Kent's six years in San Francisco were not only his best, but also the best in recent Giants history. So it makes sense that he will be honored on the Giants Wall of Fame on Saturday. The tribute helps repair a relationship that was fractured after Kent's departure for Houston, following the 2002 season.
The cause wasn't just his difficult relationship with Bonds, the franchise's personal ATM. Things began to sour with the front office during spring training of that season, when Kent fractured his wrist. He told one tale -- that he was washing his truck -- but newspapers reported that he had been doing wheelies on his motorcycle.
That was one topic that produced the familiar acerbic Kent. "It will always stay a secret," he said Monday.

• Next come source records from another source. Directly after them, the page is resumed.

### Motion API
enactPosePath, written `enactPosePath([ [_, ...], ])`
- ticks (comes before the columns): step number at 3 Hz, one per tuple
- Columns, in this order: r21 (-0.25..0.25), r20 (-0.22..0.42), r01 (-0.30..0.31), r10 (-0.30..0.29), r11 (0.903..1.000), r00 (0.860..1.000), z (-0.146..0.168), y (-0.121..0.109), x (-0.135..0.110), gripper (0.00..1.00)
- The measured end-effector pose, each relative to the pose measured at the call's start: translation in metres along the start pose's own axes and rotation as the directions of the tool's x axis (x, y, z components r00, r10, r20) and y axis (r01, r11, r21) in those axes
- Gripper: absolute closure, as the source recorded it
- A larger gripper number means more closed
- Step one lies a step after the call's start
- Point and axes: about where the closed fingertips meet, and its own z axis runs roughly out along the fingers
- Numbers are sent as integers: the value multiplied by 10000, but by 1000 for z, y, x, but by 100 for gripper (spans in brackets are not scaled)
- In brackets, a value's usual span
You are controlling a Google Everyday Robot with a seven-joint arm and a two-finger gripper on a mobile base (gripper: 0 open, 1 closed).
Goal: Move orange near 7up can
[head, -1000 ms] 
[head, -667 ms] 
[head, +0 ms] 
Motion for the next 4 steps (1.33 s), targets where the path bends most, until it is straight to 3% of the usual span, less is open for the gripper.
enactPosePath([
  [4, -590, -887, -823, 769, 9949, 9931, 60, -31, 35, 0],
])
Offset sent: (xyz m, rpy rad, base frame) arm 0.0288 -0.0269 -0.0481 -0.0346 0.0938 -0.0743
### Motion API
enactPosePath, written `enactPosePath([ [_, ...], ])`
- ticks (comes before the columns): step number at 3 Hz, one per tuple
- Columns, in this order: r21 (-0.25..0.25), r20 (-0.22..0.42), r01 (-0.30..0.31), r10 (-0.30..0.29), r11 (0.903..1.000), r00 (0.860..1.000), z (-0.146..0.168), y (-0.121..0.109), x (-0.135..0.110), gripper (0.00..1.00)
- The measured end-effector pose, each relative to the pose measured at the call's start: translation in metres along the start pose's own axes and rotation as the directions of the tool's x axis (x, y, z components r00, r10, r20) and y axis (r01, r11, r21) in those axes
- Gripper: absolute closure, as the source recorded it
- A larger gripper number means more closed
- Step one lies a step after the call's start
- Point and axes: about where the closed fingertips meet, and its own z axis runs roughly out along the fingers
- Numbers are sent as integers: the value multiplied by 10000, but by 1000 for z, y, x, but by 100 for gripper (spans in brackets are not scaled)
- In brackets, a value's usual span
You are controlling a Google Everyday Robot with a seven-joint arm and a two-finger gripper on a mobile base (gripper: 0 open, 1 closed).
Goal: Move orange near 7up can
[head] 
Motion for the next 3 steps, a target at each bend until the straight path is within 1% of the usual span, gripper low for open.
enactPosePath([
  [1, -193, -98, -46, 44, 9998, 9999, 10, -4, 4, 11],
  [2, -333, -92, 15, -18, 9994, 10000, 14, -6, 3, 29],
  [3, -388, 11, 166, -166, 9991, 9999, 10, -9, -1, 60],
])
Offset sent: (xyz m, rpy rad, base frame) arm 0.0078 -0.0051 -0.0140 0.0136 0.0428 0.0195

Kent became the most vilified player at AT&T Park, particularly when he returned with the rival Dodgers. The intense booing was an interesting reaction to a player who was a catalyst for the Giants' only World Series appearance in 19 years.

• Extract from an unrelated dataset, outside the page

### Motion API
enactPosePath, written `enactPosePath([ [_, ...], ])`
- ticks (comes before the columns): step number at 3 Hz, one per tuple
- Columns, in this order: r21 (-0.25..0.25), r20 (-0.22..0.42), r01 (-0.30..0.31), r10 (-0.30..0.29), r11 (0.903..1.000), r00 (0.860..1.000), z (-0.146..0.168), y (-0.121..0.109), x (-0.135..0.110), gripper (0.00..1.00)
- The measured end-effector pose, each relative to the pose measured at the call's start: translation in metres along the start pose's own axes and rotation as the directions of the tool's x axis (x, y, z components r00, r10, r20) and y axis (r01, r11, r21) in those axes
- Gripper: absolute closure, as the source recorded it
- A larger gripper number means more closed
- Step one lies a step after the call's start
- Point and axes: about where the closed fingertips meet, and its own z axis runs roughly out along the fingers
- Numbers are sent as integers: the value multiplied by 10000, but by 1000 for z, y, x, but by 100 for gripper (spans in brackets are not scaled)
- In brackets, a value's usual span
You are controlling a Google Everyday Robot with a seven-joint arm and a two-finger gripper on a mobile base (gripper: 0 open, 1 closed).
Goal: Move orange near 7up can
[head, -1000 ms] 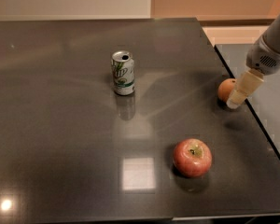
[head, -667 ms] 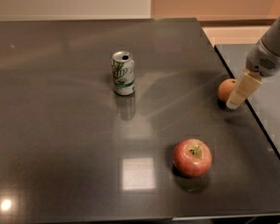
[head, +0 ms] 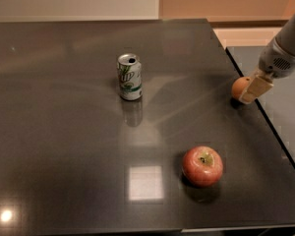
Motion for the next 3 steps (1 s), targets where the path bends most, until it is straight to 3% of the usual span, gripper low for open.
enactPosePath([
  [1, -12, 153, 163, -163, 9999, 9997, -7, 0, -8, 83],
  [2, 31, 416, 713, -714, 9974, 9966, -22, 5, -42, 100],
  [3, -70, 690, 1632, -1623, 9866, 9843, -24, 12, -100, 100],
])
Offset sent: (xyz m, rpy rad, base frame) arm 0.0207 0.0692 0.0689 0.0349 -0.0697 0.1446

Kent, flashing his badger grin under his mustache, always appeared to enjoy the reaction. "It was a sign of respect and I saw it that way," Kent said.
But if he does make it into the Baseball Hall of Fame, he'll do it as a Giant. "Absolutely," he said. "All my accomplishments, my passion and my heart were left in San Francisco."
When Kent played for the Giants, he was just one more testy guy in a clubhouse filled with cranks. In retrospect, the job manager Dusty Baker did holding that testosterone-fueled irritable bunch together was remarkable, as Kent acknowledged.
"Dusty was the first to leave," Kent said. "And he had been our ringleader for how we played on the field. That opened up a wound there. That was the determining factor for why I didn't come back."
Kent has remade himself a few times in the past. A product of Southern California, he morphed into a Texas rancher, complete with drawl.
Now his latest chameleon act: from surly loner into a warm and fuzzy retiree. One who just might have his eye on his own legacy.